Physics Help Forum Falling object

 Kinematics and Dynamics Kinematics and Dynamics Physics Help Forum

 Oct 10th 2009, 04:50 AM #21 Banned   Join Date: Aug 2009 Location: UK Posts: 240 OOps !!! I made a mistake with the decimal fraction, it should be 0.404694. So 1 sec / ( 1-(sq-rt ( 1-0.404694)) = 4.3775 secs total time = (1/2)at^2 = 0.5 x 9.8 x 4.3775^2 = 93.89 m my mistake, your answer is correct. Whenever this sort of question shows it's face again i'll memorize it using the following: 38m = 38 m/s + (1/2)g = v (final velocity) = 38 + 4.9 v = gt t= v/g = 42.9 m/s / 9.8 = 4.3775 secs (1/2)gt^2 = 93.89 m Last edited by Paul46; Oct 10th 2009 at 06:47 AM.

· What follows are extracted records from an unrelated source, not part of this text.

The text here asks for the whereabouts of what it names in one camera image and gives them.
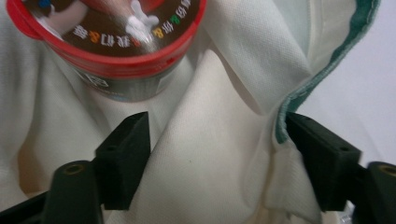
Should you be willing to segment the white table mat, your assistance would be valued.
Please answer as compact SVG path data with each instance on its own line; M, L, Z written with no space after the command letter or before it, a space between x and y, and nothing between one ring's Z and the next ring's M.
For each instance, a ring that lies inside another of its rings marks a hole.
M362 151L396 165L396 0L380 0L366 35L298 109Z

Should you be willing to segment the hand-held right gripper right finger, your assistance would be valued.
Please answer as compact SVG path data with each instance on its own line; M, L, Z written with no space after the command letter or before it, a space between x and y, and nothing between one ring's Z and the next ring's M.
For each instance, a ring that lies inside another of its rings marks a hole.
M286 124L290 139L303 156L320 210L343 211L354 198L361 152L309 117L289 112Z

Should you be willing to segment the red lidded can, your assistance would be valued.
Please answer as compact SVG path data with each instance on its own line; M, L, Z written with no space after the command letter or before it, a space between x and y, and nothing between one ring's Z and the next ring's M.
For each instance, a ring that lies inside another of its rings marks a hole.
M15 26L88 86L117 101L162 91L207 0L6 0Z

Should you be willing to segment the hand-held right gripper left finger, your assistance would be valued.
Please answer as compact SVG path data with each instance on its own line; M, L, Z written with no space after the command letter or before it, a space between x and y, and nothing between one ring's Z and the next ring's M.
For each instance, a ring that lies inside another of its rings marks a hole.
M150 156L149 113L124 119L95 150L93 167L101 204L128 210Z

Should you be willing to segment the white canvas tote bag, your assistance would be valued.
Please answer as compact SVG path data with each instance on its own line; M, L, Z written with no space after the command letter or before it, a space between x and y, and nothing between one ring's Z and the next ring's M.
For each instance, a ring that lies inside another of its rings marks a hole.
M148 111L152 154L106 224L321 224L285 124L373 23L379 0L207 0L170 85L141 103L84 85L0 0L0 211Z

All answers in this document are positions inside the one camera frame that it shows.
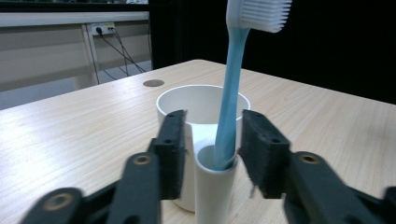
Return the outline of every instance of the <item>brush head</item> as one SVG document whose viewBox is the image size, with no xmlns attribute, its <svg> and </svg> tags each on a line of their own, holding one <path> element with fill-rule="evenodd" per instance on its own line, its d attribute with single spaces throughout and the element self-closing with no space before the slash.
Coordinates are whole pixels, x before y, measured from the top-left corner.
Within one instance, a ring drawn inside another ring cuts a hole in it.
<svg viewBox="0 0 396 224">
<path fill-rule="evenodd" d="M 277 33 L 288 19 L 290 6 L 291 0 L 228 0 L 227 26 Z"/>
</svg>

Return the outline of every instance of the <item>electrical socket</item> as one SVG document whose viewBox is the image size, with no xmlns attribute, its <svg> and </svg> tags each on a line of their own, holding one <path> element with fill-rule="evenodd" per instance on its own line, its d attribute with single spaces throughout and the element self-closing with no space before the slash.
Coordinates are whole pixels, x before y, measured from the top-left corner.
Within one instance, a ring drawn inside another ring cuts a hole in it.
<svg viewBox="0 0 396 224">
<path fill-rule="evenodd" d="M 112 35 L 114 32 L 111 30 L 111 28 L 116 28 L 116 25 L 114 22 L 96 22 L 96 23 L 91 23 L 91 28 L 92 28 L 92 35 L 99 35 L 97 32 L 97 28 L 102 29 L 102 35 Z"/>
</svg>

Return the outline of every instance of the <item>blue brush handle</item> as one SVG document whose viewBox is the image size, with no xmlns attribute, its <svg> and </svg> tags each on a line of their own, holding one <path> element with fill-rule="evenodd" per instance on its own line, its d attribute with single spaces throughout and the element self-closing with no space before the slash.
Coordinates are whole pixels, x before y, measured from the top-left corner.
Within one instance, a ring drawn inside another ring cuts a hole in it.
<svg viewBox="0 0 396 224">
<path fill-rule="evenodd" d="M 219 126 L 215 142 L 215 169 L 225 170 L 233 162 L 236 136 L 236 103 L 239 77 L 249 28 L 228 27 L 229 46 Z"/>
</svg>

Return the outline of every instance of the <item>table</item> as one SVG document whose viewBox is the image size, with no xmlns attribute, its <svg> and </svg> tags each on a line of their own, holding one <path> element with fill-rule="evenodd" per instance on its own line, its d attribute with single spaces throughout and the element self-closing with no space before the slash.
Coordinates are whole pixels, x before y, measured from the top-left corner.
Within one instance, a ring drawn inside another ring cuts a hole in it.
<svg viewBox="0 0 396 224">
<path fill-rule="evenodd" d="M 223 84 L 225 65 L 189 61 L 0 111 L 0 223 L 18 223 L 54 189 L 89 195 L 120 178 L 124 163 L 157 136 L 156 98 L 189 84 Z M 160 87 L 143 83 L 161 79 Z M 382 198 L 396 186 L 396 105 L 248 70 L 240 91 L 292 142 L 319 154 L 349 186 Z M 238 166 L 230 223 L 287 223 L 282 201 L 250 199 Z M 163 223 L 194 223 L 163 201 Z"/>
</svg>

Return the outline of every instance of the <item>white wall trim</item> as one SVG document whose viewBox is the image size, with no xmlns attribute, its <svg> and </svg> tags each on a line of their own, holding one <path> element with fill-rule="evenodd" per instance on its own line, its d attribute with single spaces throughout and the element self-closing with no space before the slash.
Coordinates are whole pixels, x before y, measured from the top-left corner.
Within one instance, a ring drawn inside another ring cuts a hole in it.
<svg viewBox="0 0 396 224">
<path fill-rule="evenodd" d="M 0 13 L 0 27 L 56 25 L 106 21 L 144 21 L 148 12 Z"/>
</svg>

 Oct 10th 2009, 10:49 PM #22 Physics Team   Join Date: Feb 2009 Posts: 1,425 I am kind of relieved the answer is correct, but i dont understand this bit So 1 sec / (1-(sq-rt (1-0.35681)) = 5.05 secs total time falling I know the 0.35 bit is wrong from your later post, but how do you come to this ratio at all ? 1 sec / (1-(sq-rt (1-0.35681)) Last edited by physicsquest; Oct 10th 2009 at 11:24 PM.
 Oct 11th 2009, 02:44 AM #23 Banned   Join Date: Aug 2009 Location: UK Posts: 240 physicsquest, It's just a ratio to confirm the total time. A stone is dropped from a cliff in the final second the stone travels 67m, find the the total displacement. 67m = v= 67 m/s + (1/2)g = 71.9 m/s v=gt t=v/g = 7.3367 secs (1/2)gt^2 = 263.755m total displacement To confirm is the answer was correct i would use: 67m = 0.254023 decimal fraction of total displacement. final 1 sec/(1-sq-rt(1-0.254023)) = 7.3367 secs But since now i know that the final velocity (v) will be displacement (67m) + (1/2g) i no longer need to confirm the answer using that formula. It may seem abit odd, but it's the way i like to drum it into myself. Once i found your answer was correct i started breaking the calculations down to find a simple calculation of the answer, because i couldn't work the answer out, when i broke the calculations down i found the easy way to find (v) was displacement + (1/2)g then do the above calculations. I hope this answers your question.
 Oct 11th 2009, 09:06 AM #24 Physics Team   Join Date: Apr 2009 Location: Boston's North Shore Posts: 1,576 Do I understand both of you right now, i.e. all three of us agree on the value of H? If so then I'm quite happy!
 Oct 11th 2009, 12:25 PM #25 Senior Member   Join Date: Jul 2009 Location: Kathu Posts: 132 Falling Object Using the last second S = 38 U is unknown, A is Gravity and T is one. S = ut + 0.5At^2 U = 33.1 M / S at the beginning of the final second V = U + AT U = 0, A is Gravity T is unknown to find the time up to point U = 33.1 T = 3.37 Seconds T for the total journey is 4.37 seconds. Substituting back into S = Ut + 0.5AT^2 with U = 0 A Gravity T = 4.37 gives H = 93.89. Give or take a few millimeters depending on the flavour of G (9.8 used here) G of 9.81 gives H as 93.84 This seems to confirm the number already calculated before.
 Oct 12th 2009, 12:09 PM #26 Banned   Join Date: Aug 2009 Location: UK Posts: 240 Just out of interest guys, I've been thinking is there a way to solve the above sort of question using longer time durations. Tapping away on my calculator for a few hours i found how to do it. A stone is dropped from a cliff, in the last 3 secs the stone travels 99m, find the total displacement. u = initial velocity v=final velocity a=acceleration (9.8 m/s^2) t=time t1=given time (3) s=displacement s1= given displacement (99) This is what i did to find it: v = s1/t1 + 3a/2 = 33 + 14.7 = 47.7 m/s t= v/a = 4.867 s (3 d.p) s= ut + (1/2)at^2 = 116.07 (2 d.p) Just to confirm: 4.867 s - 3 s = 1.867 s (1/2)at^2 = 17.07 17.07 + 99 = 116.07 Last edited by Paul46; Oct 12th 2009 at 12:29 PM.